Being a history major is amazing, best decision I ever made. I mean when I can take a class that is History of Baseball, you can't be making that many bad life decisions...if you like baseball that is. Question for Ben and Taylor, did/do either of you have to have a focus for your degree, or is it just general history? For me it's just general History, but I have purposely made my focus on Germany, as 4 of my 7 upper division classes are all based on Germany, but there is no "set" focus. Just interested to see how other schools do it.

Uhh, well we're not forced to focus, but you're suppose to kind of choose an area of history and then base your class choices around that. The course choices for history are sort of small at my uni though so it's a bit hard, but I'm trying to focus more on Roman and European history.
 
I'm back, whut. :)

School: University of Michigan
Year: Freshman
Concentration/Major: Business/Economics/Political Science/History/Holycrapidkwhattodowithmylife
Classes this Semester: Data/Functions/Other Math Stuff, Microeconomics, Political Theory, Ancient Greek History
Classes next Semester: Calculus I, Astronomy, Cultural Anthropology, Ancient Roman History
Aspirations: Working for an investment bank in NY (arghhhhh Occupy Wall Street :p )

I love college.
 
Pretty good question, one that I'm not absolutely sure of. I'd guess probably by the end of junior year, since I know there are some departmental 400 level classes that you can't take unless you've declared in that field.
 
^ Whoa, you'd go three years without declaring? I thought undeclared was just a first year thing. I'm pretty sure that's the way it works here, anyway.

I picked my courses for next semester and I'm pretty happy with them!
- Making History: Methods and Practices
- Foundations of Academic Writing II
- Introduction to Roman Civilization
- Renaissance Ideas: Sculpting the Italian Mind
- Culture and Ideas: Black Death to the Enlightenment

I was bummed I couldn't do the Greek courses, but I am considering asking for a double major in classical civilizations as well that way I can do them.

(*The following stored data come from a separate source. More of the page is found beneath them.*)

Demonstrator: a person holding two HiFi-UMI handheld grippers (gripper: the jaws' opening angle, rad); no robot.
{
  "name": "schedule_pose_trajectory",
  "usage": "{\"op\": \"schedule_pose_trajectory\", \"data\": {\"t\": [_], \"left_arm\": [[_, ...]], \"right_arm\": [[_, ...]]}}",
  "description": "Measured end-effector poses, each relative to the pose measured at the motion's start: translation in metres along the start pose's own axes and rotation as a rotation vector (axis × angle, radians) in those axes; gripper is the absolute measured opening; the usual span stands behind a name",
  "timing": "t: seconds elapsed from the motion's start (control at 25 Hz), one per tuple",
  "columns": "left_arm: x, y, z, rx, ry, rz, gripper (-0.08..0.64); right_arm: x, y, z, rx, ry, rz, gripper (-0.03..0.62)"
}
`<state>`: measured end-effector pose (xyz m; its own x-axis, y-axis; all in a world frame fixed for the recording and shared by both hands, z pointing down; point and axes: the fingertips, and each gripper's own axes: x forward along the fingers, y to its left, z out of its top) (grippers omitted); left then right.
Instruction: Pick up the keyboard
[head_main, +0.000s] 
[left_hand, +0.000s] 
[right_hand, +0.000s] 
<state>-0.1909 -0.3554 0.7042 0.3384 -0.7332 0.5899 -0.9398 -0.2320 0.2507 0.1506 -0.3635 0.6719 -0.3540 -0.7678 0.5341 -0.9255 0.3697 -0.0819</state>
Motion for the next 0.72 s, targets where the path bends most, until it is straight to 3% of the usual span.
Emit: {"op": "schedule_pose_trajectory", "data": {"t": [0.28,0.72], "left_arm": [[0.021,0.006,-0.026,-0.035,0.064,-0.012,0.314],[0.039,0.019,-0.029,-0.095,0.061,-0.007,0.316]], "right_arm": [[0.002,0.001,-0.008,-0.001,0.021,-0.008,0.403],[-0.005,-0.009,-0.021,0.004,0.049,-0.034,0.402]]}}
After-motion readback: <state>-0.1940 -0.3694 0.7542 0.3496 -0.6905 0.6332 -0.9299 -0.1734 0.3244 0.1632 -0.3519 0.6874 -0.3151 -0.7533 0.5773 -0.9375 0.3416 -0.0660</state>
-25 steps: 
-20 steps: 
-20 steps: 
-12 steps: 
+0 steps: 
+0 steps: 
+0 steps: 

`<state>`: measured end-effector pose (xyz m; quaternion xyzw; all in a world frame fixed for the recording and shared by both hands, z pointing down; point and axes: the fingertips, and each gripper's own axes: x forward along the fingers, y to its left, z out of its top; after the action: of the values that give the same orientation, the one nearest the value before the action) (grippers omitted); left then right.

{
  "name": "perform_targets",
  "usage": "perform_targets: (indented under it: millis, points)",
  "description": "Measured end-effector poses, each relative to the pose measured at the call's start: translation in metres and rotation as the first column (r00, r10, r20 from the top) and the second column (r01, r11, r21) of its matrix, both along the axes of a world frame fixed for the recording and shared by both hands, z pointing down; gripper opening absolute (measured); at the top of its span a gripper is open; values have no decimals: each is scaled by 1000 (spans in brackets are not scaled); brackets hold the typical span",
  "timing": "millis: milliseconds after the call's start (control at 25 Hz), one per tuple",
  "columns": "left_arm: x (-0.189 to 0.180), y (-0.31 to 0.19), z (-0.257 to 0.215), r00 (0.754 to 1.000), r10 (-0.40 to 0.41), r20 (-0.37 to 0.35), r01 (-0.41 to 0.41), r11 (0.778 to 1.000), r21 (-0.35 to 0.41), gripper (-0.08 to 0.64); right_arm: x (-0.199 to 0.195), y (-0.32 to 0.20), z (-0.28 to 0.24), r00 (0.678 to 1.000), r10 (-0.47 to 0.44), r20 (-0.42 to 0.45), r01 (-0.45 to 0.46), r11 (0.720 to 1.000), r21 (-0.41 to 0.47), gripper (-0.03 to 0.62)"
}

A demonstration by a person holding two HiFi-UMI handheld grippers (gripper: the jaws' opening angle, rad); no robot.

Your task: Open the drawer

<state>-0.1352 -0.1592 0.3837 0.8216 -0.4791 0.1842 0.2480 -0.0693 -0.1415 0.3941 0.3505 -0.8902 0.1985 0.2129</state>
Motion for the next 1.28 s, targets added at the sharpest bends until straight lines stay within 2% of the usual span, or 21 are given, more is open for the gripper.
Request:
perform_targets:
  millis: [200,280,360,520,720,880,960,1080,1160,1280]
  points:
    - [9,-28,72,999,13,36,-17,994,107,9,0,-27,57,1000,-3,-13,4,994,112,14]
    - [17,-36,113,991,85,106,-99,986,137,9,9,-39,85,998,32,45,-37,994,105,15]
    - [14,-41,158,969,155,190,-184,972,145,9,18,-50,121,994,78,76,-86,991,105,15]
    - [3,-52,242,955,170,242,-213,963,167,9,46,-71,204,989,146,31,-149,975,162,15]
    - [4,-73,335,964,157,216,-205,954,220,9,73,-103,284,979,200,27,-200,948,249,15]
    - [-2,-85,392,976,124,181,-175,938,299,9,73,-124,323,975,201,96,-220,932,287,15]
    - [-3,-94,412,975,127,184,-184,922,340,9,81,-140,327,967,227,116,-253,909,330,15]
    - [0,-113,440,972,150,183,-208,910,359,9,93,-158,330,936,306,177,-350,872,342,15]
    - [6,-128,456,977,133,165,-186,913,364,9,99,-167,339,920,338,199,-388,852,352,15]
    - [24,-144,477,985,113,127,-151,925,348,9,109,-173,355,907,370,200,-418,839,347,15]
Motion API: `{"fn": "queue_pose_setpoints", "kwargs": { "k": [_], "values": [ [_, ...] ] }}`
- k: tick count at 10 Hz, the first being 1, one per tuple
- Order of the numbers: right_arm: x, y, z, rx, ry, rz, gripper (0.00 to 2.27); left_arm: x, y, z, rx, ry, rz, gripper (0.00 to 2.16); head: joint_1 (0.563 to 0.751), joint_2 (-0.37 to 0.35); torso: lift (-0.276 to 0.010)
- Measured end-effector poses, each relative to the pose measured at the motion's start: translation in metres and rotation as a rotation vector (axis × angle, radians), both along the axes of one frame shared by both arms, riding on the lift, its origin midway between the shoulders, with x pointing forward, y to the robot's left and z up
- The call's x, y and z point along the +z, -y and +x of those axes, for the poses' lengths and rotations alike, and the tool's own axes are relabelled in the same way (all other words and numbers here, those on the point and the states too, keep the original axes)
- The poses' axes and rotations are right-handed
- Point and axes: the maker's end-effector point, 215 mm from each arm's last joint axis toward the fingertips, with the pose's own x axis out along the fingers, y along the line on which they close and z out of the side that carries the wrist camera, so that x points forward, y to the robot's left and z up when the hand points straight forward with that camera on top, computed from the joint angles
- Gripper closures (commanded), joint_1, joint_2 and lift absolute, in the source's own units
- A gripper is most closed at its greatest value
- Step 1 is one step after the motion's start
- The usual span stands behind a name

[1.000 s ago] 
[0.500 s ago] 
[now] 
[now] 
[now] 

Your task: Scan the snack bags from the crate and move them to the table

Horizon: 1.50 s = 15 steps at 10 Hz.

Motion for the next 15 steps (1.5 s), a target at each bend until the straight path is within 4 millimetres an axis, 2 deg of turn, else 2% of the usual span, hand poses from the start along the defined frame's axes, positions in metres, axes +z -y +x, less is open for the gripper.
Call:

They require prerequisites too, so I'm trying to get all the prereqs this year that way I can take them all next year. The stupid writing course and Making History course are mandatory, and so is the Black Death one for my minor. I only took the Italian one because the professor is incredible. Even if he were teaching about like, something boring and random, it'd still be amazing.
 
I've looked around and I can't find any specific time by which we have to declare, but the website says almost everyone declares by the end of their sophomore/start of their junior years, so take that for what it's worth, I guess. I'm probably not going to wait that long, but for the people who do, there's always the General Studies major available.
 
At Cal Poly you declare on your application to the school so that they can start you on discipline-specific courses from day one. I'm happy with my choice :)
 
Im doing As levels at school, and learning mechanics at the moment!

I want to be an engineer when I am older and the subject is definetly the closest I have come in education to anything rollercoaster-ry...

Its all about accelleration and gravity and pulleys and so on!